▽
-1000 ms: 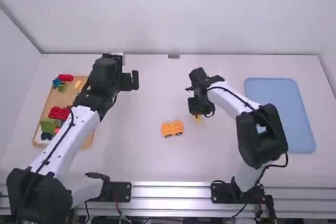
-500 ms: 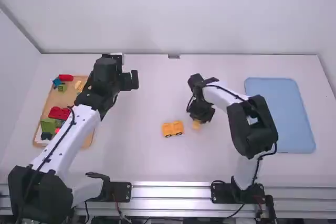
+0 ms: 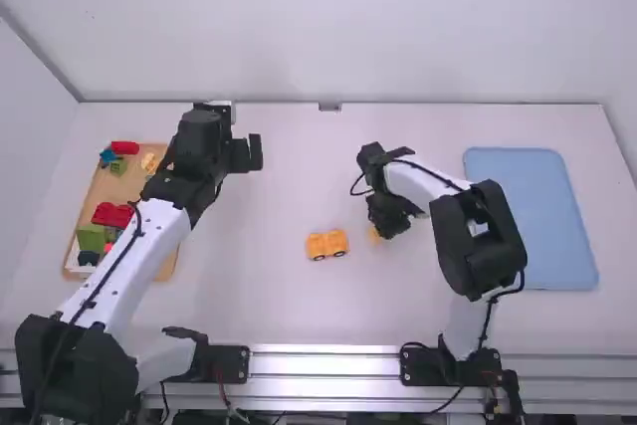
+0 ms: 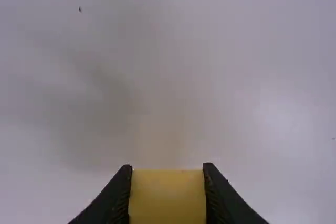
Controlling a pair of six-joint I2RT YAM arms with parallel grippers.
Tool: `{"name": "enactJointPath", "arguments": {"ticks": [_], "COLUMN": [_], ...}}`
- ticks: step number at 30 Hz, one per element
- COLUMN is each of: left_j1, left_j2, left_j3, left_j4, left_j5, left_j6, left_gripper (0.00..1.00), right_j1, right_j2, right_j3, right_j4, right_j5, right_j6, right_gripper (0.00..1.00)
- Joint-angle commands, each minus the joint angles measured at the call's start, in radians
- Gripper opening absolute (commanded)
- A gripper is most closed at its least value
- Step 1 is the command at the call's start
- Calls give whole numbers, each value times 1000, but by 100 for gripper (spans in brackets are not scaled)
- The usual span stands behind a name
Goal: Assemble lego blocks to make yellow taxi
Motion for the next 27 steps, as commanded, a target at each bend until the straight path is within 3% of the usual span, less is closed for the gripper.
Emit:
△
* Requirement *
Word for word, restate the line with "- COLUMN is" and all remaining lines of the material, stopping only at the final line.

* Result for this task *
- COLUMN is each of: left_j1, left_j2, left_j3, left_j4, left_j5, left_j6, left_gripper (0.00..1.00), right_j1, right_j2, right_j3, right_j4, right_j5, right_j6, right_gripper (0.00..1.00)
- Joint-angle commands, each minus the joint angles measured at the call's start, in radians
- Gripper opening absolute (commanded)
- A gripper is most closed at its least value
- Step 1 is the command at the call's start
- Calls give whole numbers, each value times 1000, but by 100 for gripper (spans in brackets are not scaled)
- The usual span stands behind a name
Goal: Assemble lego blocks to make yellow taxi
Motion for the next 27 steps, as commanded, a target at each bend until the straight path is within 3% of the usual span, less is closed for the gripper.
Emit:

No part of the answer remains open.